Political activists are either being killed, abducted or sent to jail on the basis of trumped-up charges. In fact, even the religious such as Fr. Cecilio Lucero of Samar, professors such as Jose Maria Cui of Samar, health professionals such as Dr. Alex Montes, and lawyers such as Remigio Saladero are not being spared from the harassment and attacks by the Armed Forces of the Philippines (AFP).

Majority of the Filipino people fought the dictatorship for social justice and their right to a decent living — peasants fought to own the land they till, workers and employees for their right to work and decent wages, students and the youth for their right to education, national minorities for their right to self-determination, the urban poor for their right to basic services, and the ordinary Filipino for access to basic goods and services amid the skyrocketing prices — but after 24 years these are the very same issues the Filipino people are fighting for. The lives of ordinary Filipinos have even worsened as the country sinks deeper into crisis and backwardness, no thanks to the liberalization, deregulation, and privatization policies being pursued by the Arroyo government.

We condemned the dictator Ferdinand Marcos for its puppetry to US designs and interests, and for its brazen corruption but Gloria Macapagal-Arroyo is no better.

Failed Promises? Failed Exercise?

A candidate would lay claim to Edsa People Power 1 and promise to revive the “spirit of Edsa” and fulfill its unfinished tasks. He would be lying because there is no one person nor one group who made Edsa People Power happen. It was the product of the persistent struggle by the Filipino masses who were aroused, organized and mobilized by a patriotic and democratic movement, and not by the action of one group from among the ruling elite nor from the middle class.

The ruling elite and one segment of the middle class would want to make the people believe that one person could fulfill the unfinished tasks of Edsa 1 to lull the Filipino masses into complacency and dependence.

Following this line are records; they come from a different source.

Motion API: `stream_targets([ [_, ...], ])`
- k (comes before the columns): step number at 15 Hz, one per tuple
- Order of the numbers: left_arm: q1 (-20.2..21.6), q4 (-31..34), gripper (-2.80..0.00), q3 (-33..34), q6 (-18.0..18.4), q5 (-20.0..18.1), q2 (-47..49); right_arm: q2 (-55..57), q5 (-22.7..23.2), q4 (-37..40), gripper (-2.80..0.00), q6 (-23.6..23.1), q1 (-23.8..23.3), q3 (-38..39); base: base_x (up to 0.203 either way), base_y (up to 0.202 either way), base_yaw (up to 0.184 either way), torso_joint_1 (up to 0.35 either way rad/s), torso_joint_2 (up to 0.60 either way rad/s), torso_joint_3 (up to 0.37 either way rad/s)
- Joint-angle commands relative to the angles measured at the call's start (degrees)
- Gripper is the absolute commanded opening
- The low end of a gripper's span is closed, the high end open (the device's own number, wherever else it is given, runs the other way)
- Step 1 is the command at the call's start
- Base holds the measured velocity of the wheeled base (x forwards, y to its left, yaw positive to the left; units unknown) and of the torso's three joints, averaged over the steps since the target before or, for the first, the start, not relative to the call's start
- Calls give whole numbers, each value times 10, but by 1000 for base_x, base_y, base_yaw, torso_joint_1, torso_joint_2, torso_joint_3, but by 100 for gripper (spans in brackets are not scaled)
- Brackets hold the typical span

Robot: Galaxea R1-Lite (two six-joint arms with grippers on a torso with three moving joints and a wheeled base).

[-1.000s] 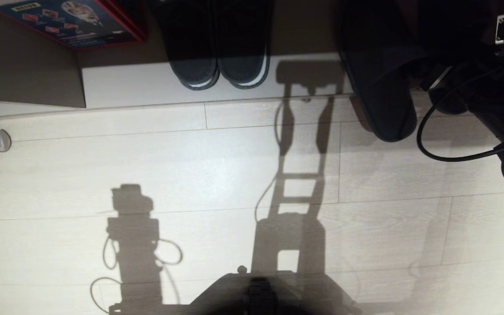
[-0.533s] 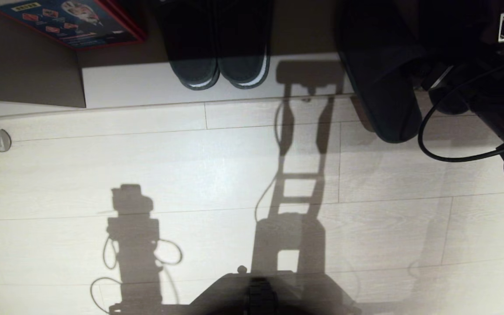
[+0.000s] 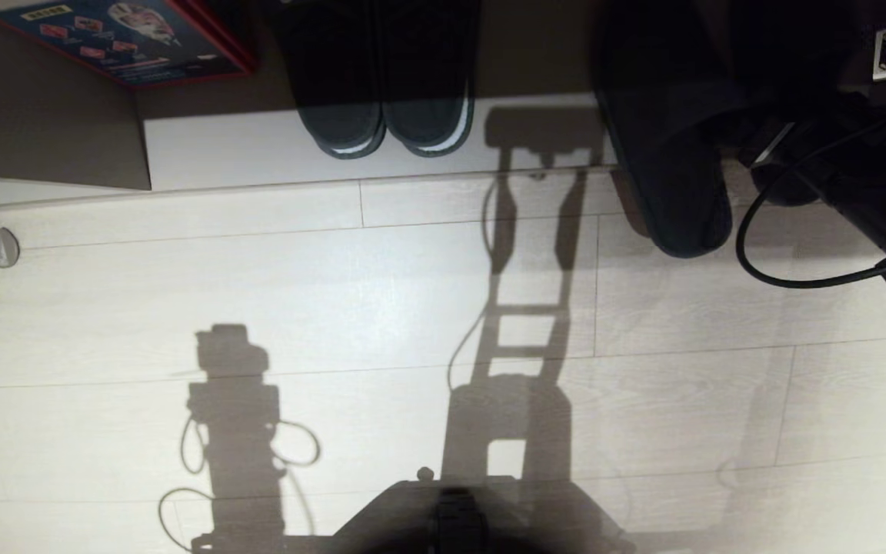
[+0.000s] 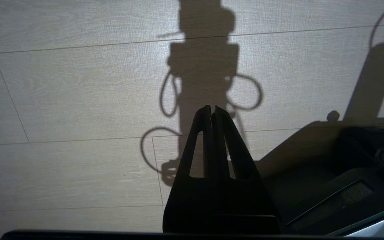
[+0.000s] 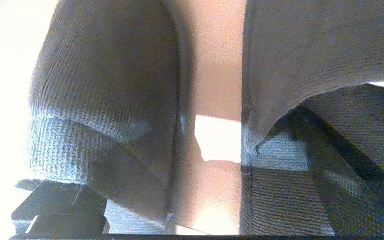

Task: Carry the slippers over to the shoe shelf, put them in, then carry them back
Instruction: Place the slippers into the shoe cabinet

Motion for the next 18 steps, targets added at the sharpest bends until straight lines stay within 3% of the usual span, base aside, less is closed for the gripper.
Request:
stream_targets([
  [1,0,0,-280,0,0,0,0,10,2,-4,0,7,3,-4,0,0,0,0,0,0],
  [8,0,0,-280,0,0,0,0,36,-43,-15,0,5,12,-70,0,0,0,0,0,0],
  [13,0,0,-280,0,0,0,0,74,-69,-2,0,3,12,-163,0,0,0,0,0,0],
  [15,0,0,-280,0,0,0,0,82,-100,24,0,-1,16,-208,0,0,0,0,0,0],
  [18,0,0,-280,0,0,0,0,76,-150,41,0,-27,19,-216,0,0,0,0,0,0],
])
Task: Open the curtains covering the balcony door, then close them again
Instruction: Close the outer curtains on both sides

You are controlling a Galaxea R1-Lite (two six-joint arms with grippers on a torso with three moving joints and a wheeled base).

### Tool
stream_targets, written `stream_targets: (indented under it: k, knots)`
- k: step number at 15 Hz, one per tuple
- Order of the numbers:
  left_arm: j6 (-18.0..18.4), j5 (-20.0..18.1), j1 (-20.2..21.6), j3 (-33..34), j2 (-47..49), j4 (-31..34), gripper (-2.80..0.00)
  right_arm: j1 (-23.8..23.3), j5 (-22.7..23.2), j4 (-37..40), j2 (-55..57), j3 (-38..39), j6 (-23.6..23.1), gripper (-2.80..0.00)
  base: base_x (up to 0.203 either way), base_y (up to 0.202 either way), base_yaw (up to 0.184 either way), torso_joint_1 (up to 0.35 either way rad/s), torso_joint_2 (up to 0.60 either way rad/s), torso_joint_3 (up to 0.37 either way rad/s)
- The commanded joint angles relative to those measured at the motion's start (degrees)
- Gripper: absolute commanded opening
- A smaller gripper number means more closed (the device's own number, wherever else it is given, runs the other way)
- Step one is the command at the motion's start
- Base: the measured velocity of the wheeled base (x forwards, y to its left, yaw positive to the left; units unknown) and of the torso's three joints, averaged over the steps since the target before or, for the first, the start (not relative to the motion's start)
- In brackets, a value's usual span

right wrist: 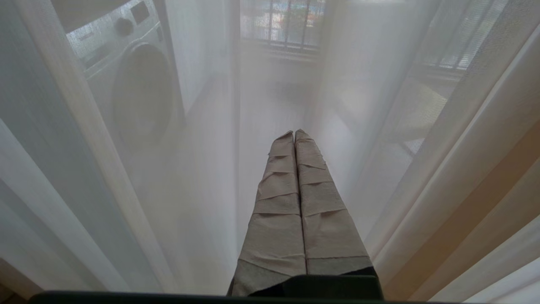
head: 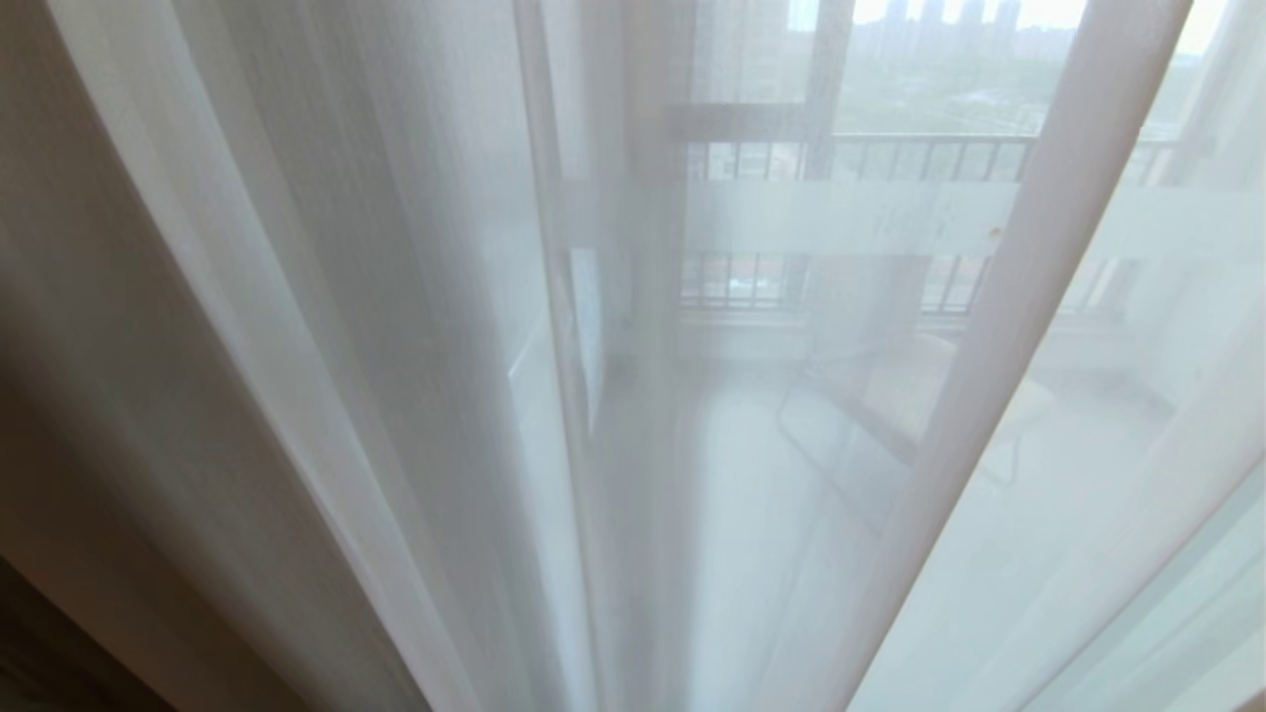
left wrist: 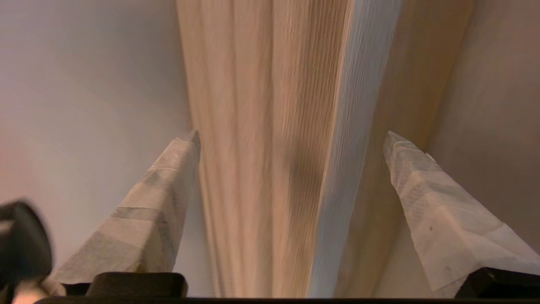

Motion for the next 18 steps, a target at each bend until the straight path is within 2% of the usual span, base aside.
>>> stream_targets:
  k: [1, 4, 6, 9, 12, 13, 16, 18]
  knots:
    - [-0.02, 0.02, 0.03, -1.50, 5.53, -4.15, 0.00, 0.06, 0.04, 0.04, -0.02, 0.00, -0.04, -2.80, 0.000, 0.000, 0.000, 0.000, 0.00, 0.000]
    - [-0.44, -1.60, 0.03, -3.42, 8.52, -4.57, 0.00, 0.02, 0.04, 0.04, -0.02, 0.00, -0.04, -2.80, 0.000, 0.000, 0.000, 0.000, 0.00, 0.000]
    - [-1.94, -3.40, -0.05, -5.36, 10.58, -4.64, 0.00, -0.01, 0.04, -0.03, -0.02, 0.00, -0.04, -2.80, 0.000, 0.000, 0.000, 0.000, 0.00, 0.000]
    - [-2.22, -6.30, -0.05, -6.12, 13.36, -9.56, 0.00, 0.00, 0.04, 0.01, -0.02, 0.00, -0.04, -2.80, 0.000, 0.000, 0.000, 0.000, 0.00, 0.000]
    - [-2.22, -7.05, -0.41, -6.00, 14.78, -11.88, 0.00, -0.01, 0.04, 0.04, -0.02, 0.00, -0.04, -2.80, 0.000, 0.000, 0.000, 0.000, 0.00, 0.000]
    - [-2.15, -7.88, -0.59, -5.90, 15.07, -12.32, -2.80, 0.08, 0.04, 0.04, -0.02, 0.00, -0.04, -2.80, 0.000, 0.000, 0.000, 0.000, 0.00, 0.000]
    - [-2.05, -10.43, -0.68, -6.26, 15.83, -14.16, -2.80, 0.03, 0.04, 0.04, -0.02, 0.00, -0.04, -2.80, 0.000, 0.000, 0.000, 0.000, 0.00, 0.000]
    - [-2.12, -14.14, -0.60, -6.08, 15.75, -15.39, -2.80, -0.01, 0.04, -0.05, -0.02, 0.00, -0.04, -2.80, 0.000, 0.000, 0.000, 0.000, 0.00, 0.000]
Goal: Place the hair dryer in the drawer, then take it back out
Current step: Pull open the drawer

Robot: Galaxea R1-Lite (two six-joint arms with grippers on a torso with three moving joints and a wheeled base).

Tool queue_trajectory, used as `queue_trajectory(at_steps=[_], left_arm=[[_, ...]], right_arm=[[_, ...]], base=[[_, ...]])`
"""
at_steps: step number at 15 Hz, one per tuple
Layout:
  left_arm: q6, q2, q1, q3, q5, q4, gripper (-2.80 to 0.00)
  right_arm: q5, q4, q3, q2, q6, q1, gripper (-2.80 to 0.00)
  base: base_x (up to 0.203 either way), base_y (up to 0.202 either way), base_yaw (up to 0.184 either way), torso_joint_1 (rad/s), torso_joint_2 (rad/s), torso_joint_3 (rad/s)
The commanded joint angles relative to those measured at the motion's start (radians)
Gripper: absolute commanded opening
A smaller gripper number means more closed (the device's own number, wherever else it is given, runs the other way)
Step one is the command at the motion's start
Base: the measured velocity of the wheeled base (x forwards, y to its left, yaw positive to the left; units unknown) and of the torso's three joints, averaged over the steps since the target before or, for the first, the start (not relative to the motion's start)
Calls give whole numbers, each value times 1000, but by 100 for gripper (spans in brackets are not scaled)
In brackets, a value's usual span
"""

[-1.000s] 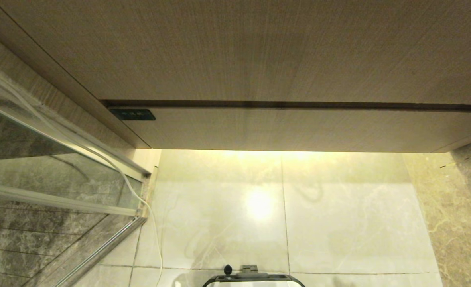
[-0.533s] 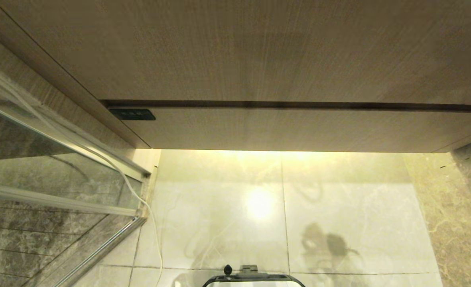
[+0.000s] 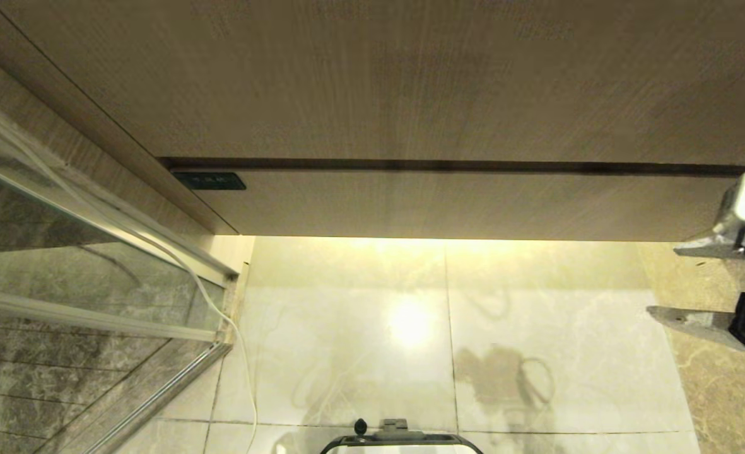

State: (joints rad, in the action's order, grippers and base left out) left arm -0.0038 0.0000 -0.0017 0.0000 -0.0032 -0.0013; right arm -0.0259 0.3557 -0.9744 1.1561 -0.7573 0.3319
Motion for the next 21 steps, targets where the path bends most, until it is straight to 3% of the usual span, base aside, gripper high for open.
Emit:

In fact, they do not want another people power uprising to take place, reasoning that it would shake the political order. And that is where the problem lies.

The gains and the promise of Edsa People Power 1 lie not in its immediate result but in the process of awakening of the Filipino masses and in their realization of the power of collective action. Their political awakening and collective action, which culminated in people power uprisings at Edsa, enabled them to oust a dictator in 1986 and a brazenly corrupt president in 2001. However, it would and should not stop there. This political awakening and exercise of political power would and should reach a new and higher level to enable the Filipino majority to finally end the oppressive and exploitative system and raise the country and its people from the quagmire of backwardness and poverty. (Bulatlat.com)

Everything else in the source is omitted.